Comment 10 for bug 260140

Revision history for this message
Stuart Bishop (stub) wrote :

Tims diagnosis was incorrect - the query was not performing badly for projects with a few number of revisions, but when there are a lot of revisions in the system with a more recent commit date than those in your branch. The currently deployed query basically iterates over Revision in order of revision_date, issuing a subquery for each row. This generally performs quickly for the most active projects because they will nearly always have 25 recent revisions near the top of the heap of Revisions. It sucks for all the other projects. If you look at the query plans, they are identical and have identical estimated cost - 0 to 8.85 million. The worst case is triggered by a Branch with < 25 commits, as the entire Revision table will be searched.

Tim's approach will work for our current data, as the number of BranchRevisions currently happens to be an indicator of commit activity too. It is possible to tell if there are more than a certain threshold of BranchRevision rows using a LIMIT trick (without the trick, you are stuck at 14secs worst case for doing the check):

SELECT COUNT(*) >= 500000 FROM (SELECT * FROM Branch, BranchRevision WHERE Branch.private IS FALSE AND Branch.id = BranchRevision.branch AND Branch.product=1186 LIMIT 500000) AS Whatever;

This check takes about 2 seconds worst case.

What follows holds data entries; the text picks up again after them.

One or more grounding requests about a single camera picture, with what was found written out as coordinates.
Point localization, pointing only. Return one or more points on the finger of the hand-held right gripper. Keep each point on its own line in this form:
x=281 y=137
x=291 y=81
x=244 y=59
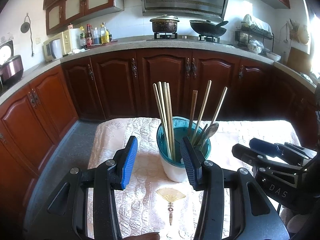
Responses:
x=245 y=152
x=262 y=145

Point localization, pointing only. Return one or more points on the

We only have four products with > 1 million BranchRevisions. I've checked all of them and the currently deployed query all runs very fast for them. There is then a big gap as the next highest count of BranchRevisions is 302,000. These branches do not perform well with the currently deployed query.

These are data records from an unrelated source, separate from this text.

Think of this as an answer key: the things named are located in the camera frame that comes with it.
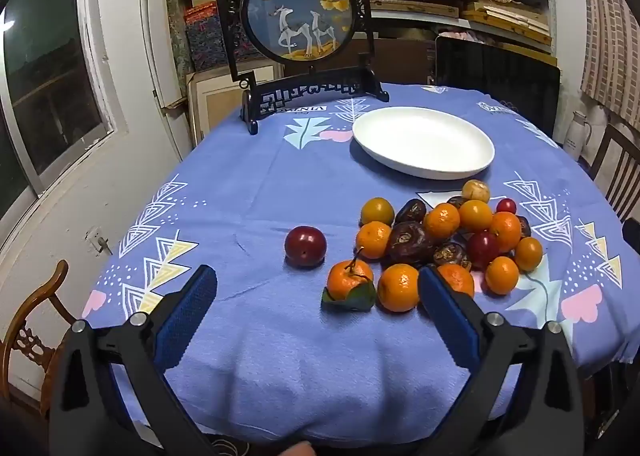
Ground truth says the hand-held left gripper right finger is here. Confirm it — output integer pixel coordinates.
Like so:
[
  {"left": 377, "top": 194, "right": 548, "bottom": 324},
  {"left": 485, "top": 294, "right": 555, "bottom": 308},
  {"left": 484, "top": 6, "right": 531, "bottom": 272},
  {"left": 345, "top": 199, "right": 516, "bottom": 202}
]
[{"left": 417, "top": 265, "right": 586, "bottom": 456}]

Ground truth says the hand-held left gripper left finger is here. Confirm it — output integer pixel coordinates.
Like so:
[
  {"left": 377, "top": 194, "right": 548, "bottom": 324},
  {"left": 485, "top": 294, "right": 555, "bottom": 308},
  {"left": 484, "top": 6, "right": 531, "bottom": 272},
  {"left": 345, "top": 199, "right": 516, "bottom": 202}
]
[{"left": 48, "top": 263, "right": 218, "bottom": 456}]

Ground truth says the pile of tangerines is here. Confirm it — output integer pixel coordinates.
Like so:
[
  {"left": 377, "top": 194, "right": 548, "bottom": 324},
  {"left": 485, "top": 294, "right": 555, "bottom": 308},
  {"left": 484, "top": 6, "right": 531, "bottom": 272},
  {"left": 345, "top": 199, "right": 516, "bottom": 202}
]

So if you want to do the check, the cutoff in BranchRevision counts should be 500,000.

I don't see this as a long term fix though, as the data will change over time - if a project with a large number of BranchRevisions becomes inactive, then some time later the query will start timing out. Similarly if more projects switch to bzr, we will end up with a lot more BranchRevisions competing for that sweet spot at the top of the ordered set of Revisions. Because this isn't a long term fix, we might as well avoid the count() check altogether saving a few seconds and hard code the list of products - bzr, mysql-server, python, evolution

There does seem to be an alternative approach though. If we are prepared to change the feed from 'last 25 revisions' to 'last 25 revisions if they where made in the last two weeks' then the following seems to perform acceptably:

SELECT Revision.* FROM (
    SELECT * FROM Revision
    WHERE revision_date > CURRENT_TIMESTAMP AT TIME ZONE 'UTC'
        - interval '2 weeks'
    ) AS Revision
WHERE EXISTS (
    SELECT TRUE FROM Branch, BranchRevision
    WHERE BranchRevision.revision = Revision.id
        AND BranchRevision.branch = Branch.id
        AND Branch.private IS FALSE AND Branch.product = 1186)
ORDER BY Revision.revision_date DESC LIMIT 25 OFFSET 0;

This works at the moment because there are only 23,000 revisions in that date range, so that is only a maximum of 23k checks PostgreSQL needs to make in the worst case rather than the current worst case of 3.5 million. The worst case here is triggered by a Branch with < 25 commits. Testing using the 'espresso' product with a total of 12 commits between march and august this year shows this performs ok, and we could increase that date range to a couple of months if necessary. We also may want to drop the LIMIT 25 entirely (or better yet, change it to a LIMIT 2000), and just have this as 'commits made in the last 2 weeks' rather than 'last 25 commits' - it is just as expensive to do from the database side.